Roundless System

From DPWiki
Jump to navigation Jump to search

This is a high-level description of a someday-in-the-future Roundless System of operation for DP. The origin for this idea was Charlz's Vision Paper of July 4, 2003.

Note that this is just a plan at this point. Much of it is still tentative; just ideas of how it would work. Nearly all of the details are undetermined at this time.


Key Features

  • Work progresses as individual pages, not as a whole-book Project. Thus instead of the whole project moving through rounds in sequence, individual pages proceed thru different stages at their own pace, and following their own path. The current rounds are replaced by various tasks that a page might go thru.
  • Each page proceeds thru the system until it is 'done'. Easy pages may be proofed only 1 or 2 times; Hard pages may go thru proofing many, many times. 'Done' might be decided either by some objective, programmable criteria (ratio of corrections made since the previous proofing, etc.) or possibly as simple as the proofer marking that this page is 'done'.
  • Each page is individually routed to various 'specialist' proofers/formatters, but only if that page needs that kind of processing. A page with tables would be routed to the tables processors; a page with indexes would be routed to the indexes team, a page with Greek would be routed to the Greek team, a page with font changes (bold, italic, blockquotes) would be routed to the formatters (and a page without such changes (like many easy novels) could skip the formatting process altogether). A simple, text-only page might only go through two proofings, 0 formattings, and be 'done'.
  • Pages would be tagged to indicate which 'specialist' processing they need; then the system would automatically route them to the people who do that special processing.

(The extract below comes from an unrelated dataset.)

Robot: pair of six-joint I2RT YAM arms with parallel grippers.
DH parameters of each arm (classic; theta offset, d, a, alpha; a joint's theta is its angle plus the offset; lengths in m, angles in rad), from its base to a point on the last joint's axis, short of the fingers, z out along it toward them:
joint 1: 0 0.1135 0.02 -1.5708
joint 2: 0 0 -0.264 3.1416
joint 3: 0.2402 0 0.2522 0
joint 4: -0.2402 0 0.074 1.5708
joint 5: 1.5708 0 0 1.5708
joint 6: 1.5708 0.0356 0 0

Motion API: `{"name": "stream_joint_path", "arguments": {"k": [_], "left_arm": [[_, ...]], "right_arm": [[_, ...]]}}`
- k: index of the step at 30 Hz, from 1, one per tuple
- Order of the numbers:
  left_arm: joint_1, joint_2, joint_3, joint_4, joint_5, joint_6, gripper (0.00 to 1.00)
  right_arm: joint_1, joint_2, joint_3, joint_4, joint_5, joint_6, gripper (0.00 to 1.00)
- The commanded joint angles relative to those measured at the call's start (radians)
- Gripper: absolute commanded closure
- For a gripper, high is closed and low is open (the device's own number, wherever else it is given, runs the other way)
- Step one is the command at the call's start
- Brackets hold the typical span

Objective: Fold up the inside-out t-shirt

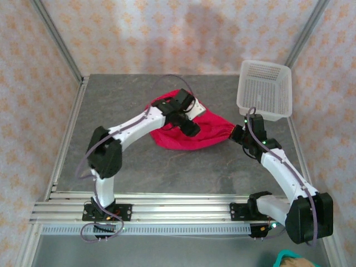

This tagging might be done in a meta-data scan before proofing (either by automated tools, or a review by experienced proofers, or both), or it might be done just by having the P1 proofer click on checkboxes saying that this page "contains tables", "contains indexes", "contains Greek", "contains font changes", etc.
  • When all the pages are done, they are gathered together as a project and go through post-processing much as they do today.

Benefits

The main benefits anticipated in this Roundless system are a more efficient, concentrated proofing, and less wasteful, unneeded proofing.

  • pages get as much or as little proofing as they need to get 'done'.
  • pages with 'special' features go to experienced specialist proofers/formatters.
  • pages without 'special' features don't have time wasted in specialized proofing/formatting rounds.
  • volunteers don't waste time on pages that don't need work. For example, formatters doing font changes (bold, italic, etc.) don't get a page unless there are some font changes on the page.
  • encourages CPs to massage the text pre-round: the better the text, the more chances of it doing less rounds
  • no more need to split big volumes in multiple projects, less work for the PP to reassemble them

Some Details

Specialist teams

These are not really 'teams', but just the term for a special group of volunteers who are qualified for a special proofing task, and have volunteered to do this. When such a volunteer logs in, the system presents them with a choice of tasks ('rounds') to work on -- not only the current P1/P2/P3 and F1/F2 tasks, but also any specialist tasks this volunteer is qualified for. So, for example, a volunteer qualified for Indexing logs on & selects the Indexing task, they are shown a list of projects that have Index pages waiting to be proofed/formatted. The display of available tasks might include not only all the tasks this volunteer is qualified for, but also indications of the backlog of work in each task, thus encouraging people to work on the most needed tasks (see Round imbalance, Round-balancing proposals).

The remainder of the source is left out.